**Aim of the exercise:** Your answer should be a single number: how many lines in the data below hold the string "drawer".

⁂

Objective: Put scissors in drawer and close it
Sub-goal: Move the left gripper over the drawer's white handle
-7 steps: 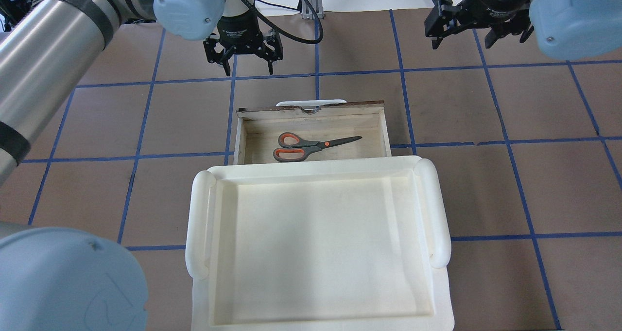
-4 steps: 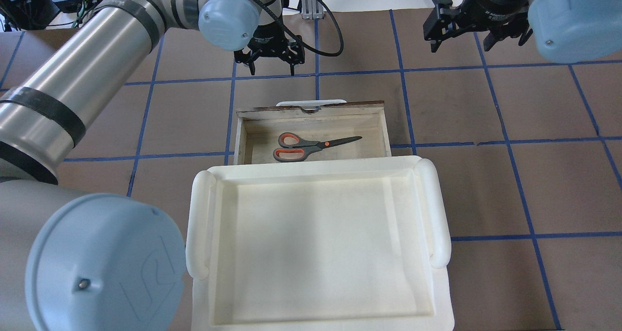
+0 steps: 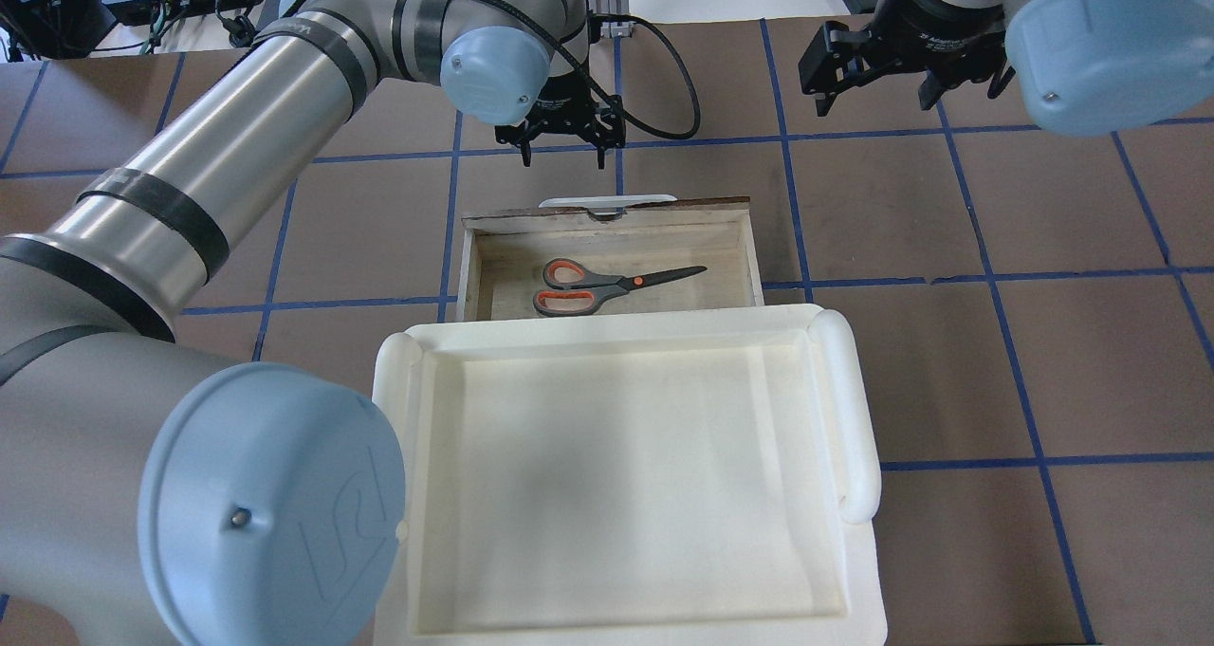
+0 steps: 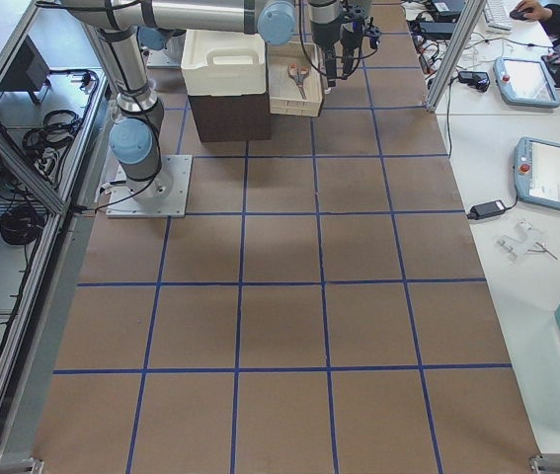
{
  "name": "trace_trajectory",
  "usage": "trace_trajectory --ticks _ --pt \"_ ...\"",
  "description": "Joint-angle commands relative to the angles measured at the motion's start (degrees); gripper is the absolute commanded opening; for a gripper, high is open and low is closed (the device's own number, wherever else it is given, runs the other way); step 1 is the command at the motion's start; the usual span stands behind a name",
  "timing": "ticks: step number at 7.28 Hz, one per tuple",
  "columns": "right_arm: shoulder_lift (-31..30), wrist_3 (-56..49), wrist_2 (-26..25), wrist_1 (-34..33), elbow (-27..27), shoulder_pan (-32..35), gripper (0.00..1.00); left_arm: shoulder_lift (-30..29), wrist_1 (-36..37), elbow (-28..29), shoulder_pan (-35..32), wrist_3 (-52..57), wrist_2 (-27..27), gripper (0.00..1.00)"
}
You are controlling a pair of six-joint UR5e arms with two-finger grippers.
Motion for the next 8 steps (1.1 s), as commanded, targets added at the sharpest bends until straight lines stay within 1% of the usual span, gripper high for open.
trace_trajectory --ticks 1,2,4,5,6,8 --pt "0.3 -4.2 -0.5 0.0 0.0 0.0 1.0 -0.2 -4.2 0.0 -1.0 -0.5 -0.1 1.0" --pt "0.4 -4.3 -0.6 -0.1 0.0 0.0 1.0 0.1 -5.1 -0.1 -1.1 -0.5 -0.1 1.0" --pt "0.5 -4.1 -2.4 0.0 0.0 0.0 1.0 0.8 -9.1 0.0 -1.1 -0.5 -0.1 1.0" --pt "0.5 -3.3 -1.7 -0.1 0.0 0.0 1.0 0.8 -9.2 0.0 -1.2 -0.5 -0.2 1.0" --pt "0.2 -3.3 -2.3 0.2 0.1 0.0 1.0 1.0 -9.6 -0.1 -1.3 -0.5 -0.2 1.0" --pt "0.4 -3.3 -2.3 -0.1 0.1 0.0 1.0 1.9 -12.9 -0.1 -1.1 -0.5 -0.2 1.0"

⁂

**Result of the exercise:** 2